** Opening PROVIDED INFORMATION block **
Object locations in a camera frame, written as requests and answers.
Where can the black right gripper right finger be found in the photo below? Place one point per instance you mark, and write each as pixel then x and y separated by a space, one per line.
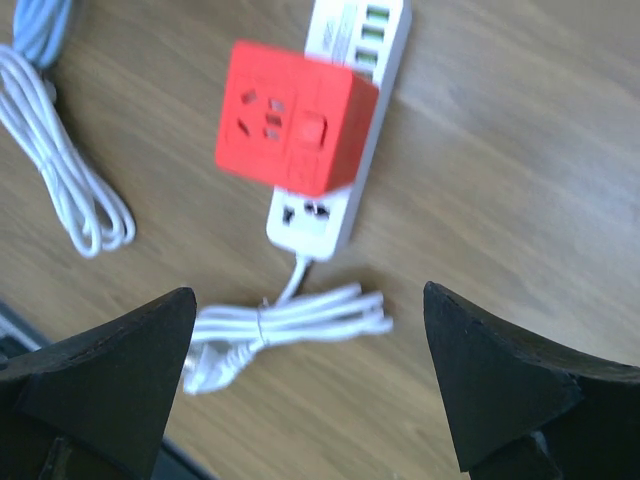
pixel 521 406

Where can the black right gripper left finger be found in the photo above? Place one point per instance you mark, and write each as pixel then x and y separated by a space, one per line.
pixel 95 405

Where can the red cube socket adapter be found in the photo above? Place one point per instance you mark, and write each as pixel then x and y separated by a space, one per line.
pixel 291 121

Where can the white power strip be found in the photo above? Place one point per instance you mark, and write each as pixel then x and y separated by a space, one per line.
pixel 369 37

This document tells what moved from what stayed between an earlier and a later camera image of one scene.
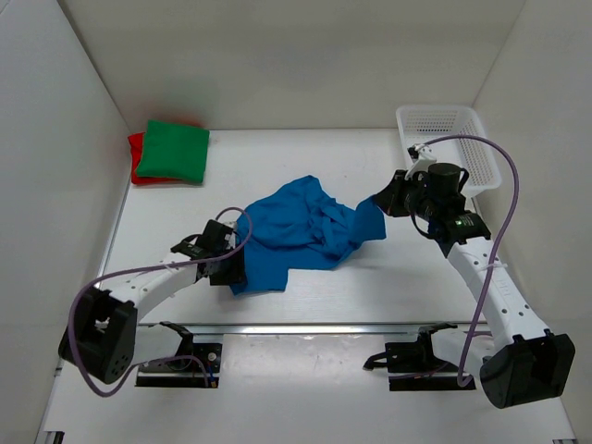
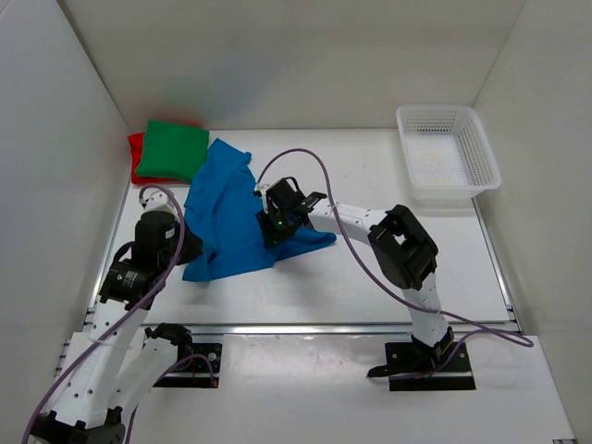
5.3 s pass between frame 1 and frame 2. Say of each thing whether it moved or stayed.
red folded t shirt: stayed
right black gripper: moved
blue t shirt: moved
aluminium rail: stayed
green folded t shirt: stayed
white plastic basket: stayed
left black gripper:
** Closing PROVIDED INFORMATION block **
** Opening PROVIDED INFORMATION block **
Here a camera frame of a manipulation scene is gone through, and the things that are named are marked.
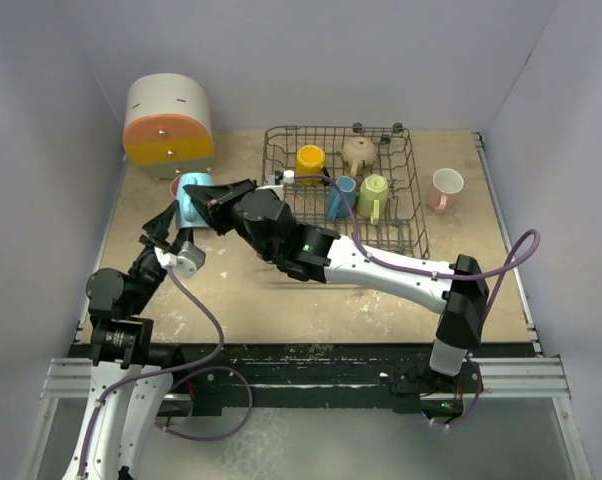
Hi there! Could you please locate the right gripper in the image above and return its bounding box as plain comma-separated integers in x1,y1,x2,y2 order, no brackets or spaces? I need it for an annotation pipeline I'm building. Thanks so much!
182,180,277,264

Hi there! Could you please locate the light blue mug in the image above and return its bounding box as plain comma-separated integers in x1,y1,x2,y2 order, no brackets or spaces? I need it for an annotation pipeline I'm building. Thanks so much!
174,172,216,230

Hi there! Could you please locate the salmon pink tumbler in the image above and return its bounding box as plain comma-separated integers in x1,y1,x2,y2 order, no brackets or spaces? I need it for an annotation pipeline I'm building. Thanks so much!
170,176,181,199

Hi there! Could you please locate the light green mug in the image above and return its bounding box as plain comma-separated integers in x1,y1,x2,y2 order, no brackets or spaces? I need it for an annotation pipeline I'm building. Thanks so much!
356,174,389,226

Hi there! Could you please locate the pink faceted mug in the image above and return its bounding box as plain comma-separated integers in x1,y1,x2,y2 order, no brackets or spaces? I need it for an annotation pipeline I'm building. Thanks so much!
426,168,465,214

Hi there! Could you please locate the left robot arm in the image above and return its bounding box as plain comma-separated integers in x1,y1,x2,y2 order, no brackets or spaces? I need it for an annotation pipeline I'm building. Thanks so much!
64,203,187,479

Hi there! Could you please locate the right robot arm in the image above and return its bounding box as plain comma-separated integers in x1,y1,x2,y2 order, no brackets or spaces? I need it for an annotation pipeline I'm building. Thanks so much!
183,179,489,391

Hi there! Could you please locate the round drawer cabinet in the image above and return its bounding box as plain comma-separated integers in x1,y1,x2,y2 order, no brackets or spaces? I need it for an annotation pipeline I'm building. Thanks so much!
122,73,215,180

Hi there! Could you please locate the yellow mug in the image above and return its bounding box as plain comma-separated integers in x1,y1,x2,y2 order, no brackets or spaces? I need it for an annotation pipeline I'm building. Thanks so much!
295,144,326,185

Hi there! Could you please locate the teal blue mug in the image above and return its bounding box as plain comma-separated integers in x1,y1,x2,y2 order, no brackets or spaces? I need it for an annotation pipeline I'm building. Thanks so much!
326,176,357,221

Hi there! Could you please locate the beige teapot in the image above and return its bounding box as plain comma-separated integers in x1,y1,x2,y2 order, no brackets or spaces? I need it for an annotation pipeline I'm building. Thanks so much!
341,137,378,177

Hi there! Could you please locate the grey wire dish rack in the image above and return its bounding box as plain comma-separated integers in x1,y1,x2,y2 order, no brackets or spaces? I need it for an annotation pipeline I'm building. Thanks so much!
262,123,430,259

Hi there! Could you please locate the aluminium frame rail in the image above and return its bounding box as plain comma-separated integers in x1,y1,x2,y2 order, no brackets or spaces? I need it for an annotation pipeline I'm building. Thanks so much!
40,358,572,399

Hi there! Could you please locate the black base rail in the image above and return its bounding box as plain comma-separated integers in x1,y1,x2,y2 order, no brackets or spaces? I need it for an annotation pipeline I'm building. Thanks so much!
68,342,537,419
** Closing PROVIDED INFORMATION block **
§ WORK INSTRUCTIONS:
Text only, no pictures: please print exactly the lines above from the line with "Object locations in" up to and including the line with "This document tells", and nothing else.

§ ANSWER TO THIS PROBLEM:
Object locations in a camera frame, written as requests and answers.
Where can the black right gripper right finger be found in the photo below? Place one point per instance you mark, and write each as pixel then x and y separated by a space, one per line.
pixel 521 406

Where can the black right gripper left finger be found in the photo above? Place one point per instance you mark, and write each as pixel then x and y separated by a space, one per line.
pixel 95 405

Where can the red cube socket adapter be found in the photo above? Place one point per instance you mark, and write each as pixel then x and y separated by a space, one per line.
pixel 291 121

Where can the white power strip be found in the photo above? Place one point per instance you mark, and write each as pixel then x and y separated by a space, one per line.
pixel 369 37

This document tells what moved from what stayed between an earlier and a later camera image of one scene.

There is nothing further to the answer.